Bush Barn Art Center
Now operated by the Salem Art Association, the Bush Barn (originally built to house the Bush family livestock) hosts professional gallery showings of art that change monthly. The gallery focuses on bringing in local and regional artists working now and has rotating exhibits throughout the year. The Salem Art Association is the leading arts funding for the Mid-Valley and does a variety of community art education projects. They have an artists in the schools program, art workshops, and summer camps for kids.
Salem Art Fair
The most important event for the Park and the Association is the Salem Art Fair, which takes place every July in Bush’s Pasture Park. Next year, the Fair will celebrate 75 years in existence, and it’s a staple of the Salem summer calendar. The Art Association takes over much of Bush’s Pasture Park with artist tents, with artists from throughout the country and in various media.

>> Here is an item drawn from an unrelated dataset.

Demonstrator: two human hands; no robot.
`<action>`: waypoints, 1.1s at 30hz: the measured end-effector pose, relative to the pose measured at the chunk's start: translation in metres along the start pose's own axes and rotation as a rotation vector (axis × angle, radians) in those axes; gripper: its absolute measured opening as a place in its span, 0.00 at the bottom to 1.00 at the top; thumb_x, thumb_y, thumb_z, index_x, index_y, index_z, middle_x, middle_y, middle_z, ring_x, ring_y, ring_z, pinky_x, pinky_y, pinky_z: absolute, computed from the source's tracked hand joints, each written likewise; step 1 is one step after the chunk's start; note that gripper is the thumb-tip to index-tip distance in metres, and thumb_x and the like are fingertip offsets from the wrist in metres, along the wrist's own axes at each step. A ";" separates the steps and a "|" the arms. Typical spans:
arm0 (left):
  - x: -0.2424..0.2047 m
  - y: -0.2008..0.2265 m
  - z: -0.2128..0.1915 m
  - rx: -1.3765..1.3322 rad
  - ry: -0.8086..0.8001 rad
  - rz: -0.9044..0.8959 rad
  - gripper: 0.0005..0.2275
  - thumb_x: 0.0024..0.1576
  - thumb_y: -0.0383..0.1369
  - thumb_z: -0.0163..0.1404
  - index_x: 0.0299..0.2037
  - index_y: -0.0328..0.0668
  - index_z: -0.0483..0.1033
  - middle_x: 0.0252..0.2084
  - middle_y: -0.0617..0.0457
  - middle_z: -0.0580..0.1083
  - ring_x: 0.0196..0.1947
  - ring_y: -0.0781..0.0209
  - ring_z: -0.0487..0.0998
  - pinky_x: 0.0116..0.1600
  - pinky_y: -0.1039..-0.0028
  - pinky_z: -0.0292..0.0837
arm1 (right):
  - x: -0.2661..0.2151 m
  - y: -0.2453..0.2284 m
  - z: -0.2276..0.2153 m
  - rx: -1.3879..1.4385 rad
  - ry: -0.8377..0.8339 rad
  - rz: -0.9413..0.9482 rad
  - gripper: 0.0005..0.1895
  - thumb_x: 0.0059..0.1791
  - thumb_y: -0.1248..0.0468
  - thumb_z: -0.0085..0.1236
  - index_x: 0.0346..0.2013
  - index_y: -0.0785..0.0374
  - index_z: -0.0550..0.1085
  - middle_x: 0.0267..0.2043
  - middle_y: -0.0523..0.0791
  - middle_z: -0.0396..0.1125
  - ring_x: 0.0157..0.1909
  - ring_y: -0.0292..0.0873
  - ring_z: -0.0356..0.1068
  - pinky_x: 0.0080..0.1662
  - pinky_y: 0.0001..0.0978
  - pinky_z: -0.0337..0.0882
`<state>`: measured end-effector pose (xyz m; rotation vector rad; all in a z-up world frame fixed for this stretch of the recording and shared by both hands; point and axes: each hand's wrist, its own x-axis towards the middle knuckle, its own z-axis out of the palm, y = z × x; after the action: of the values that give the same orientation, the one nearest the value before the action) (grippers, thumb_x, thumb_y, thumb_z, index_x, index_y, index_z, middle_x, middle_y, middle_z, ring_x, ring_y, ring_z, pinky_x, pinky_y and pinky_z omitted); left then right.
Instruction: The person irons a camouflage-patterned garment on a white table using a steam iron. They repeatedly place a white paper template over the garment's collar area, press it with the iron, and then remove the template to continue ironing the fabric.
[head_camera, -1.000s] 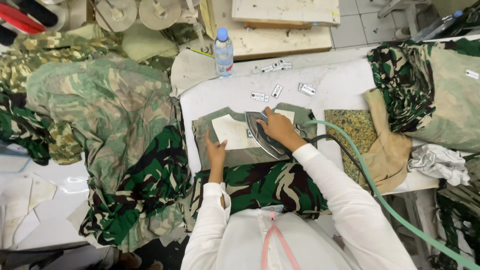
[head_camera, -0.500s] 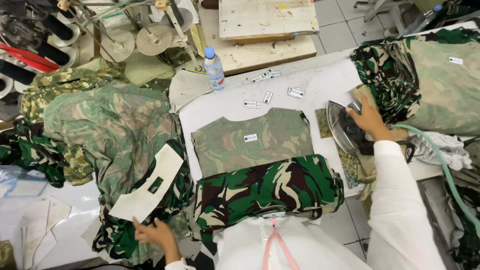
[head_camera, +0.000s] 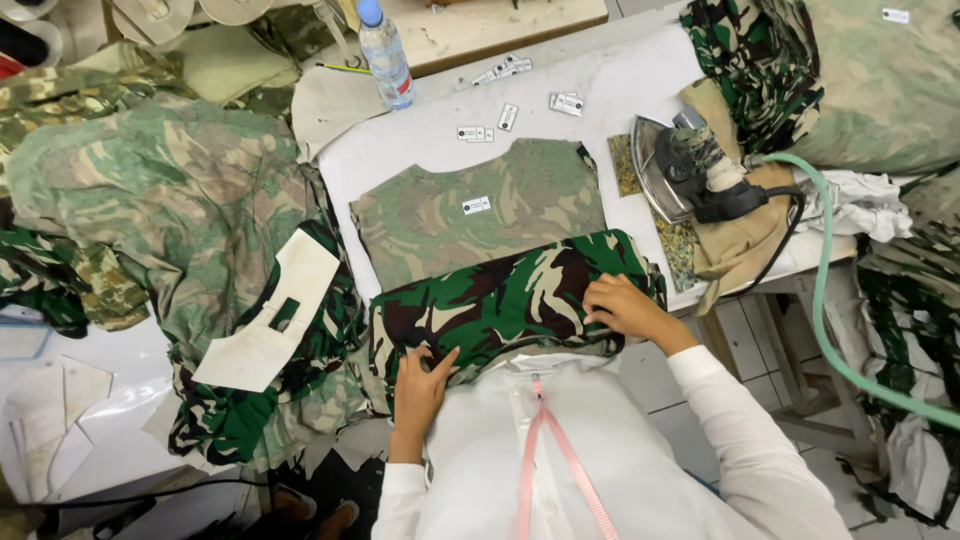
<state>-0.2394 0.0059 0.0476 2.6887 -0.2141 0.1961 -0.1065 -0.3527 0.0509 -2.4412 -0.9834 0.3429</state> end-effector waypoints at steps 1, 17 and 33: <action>0.001 0.000 0.000 -0.001 0.000 0.002 0.10 0.53 0.42 0.43 0.44 0.67 0.72 0.36 0.49 0.63 0.31 0.53 0.68 0.35 0.69 0.66 | -0.001 0.007 0.004 -0.001 0.001 0.002 0.08 0.39 0.54 0.54 0.21 0.49 0.65 0.25 0.34 0.60 0.36 0.38 0.60 0.39 0.30 0.56; 0.101 0.082 0.043 -0.163 -0.370 0.225 0.15 0.56 0.47 0.37 0.46 0.53 0.67 0.33 0.54 0.59 0.31 0.57 0.63 0.36 0.71 0.56 | 0.004 -0.030 -0.044 0.482 -0.052 0.272 0.07 0.44 0.65 0.51 0.22 0.62 0.70 0.26 0.44 0.67 0.36 0.45 0.65 0.46 0.38 0.62; 0.084 0.067 0.089 0.113 -0.088 0.148 0.13 0.45 0.27 0.51 0.41 0.46 0.67 0.30 0.51 0.60 0.28 0.55 0.65 0.29 0.71 0.59 | 0.013 -0.052 -0.026 0.090 0.105 0.427 0.22 0.40 0.45 0.54 0.32 0.56 0.58 0.20 0.47 0.63 0.26 0.48 0.66 0.32 0.37 0.64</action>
<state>-0.1596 -0.1020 0.0097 2.7977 -0.4424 0.1385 -0.1172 -0.3192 0.0992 -2.5425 -0.3872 0.3855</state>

In addition to the artist tents, there is a children’s area with a plethora of activities, from painting a mural to making a pet rock and spin art. The Art Fair also includes some artist demonstrations, from street art to sculpting stone, as well as musical performances throughout the weekend.
Between the Barn and its Annex are four galleries, a gift gallery, and a studio for an Artist-in-Residence. Entrance is always free, and it’s open from 11 a.m. to 5 p.m. Wednesday through Friday and 12 to 5 p.m. on Saturday and Sunday. The Bush House Museum is open Thursday through Saturday with guided tours at 1, 2, 3, & 4 p.m. Free tickets are available at the Bush Barn Art Center.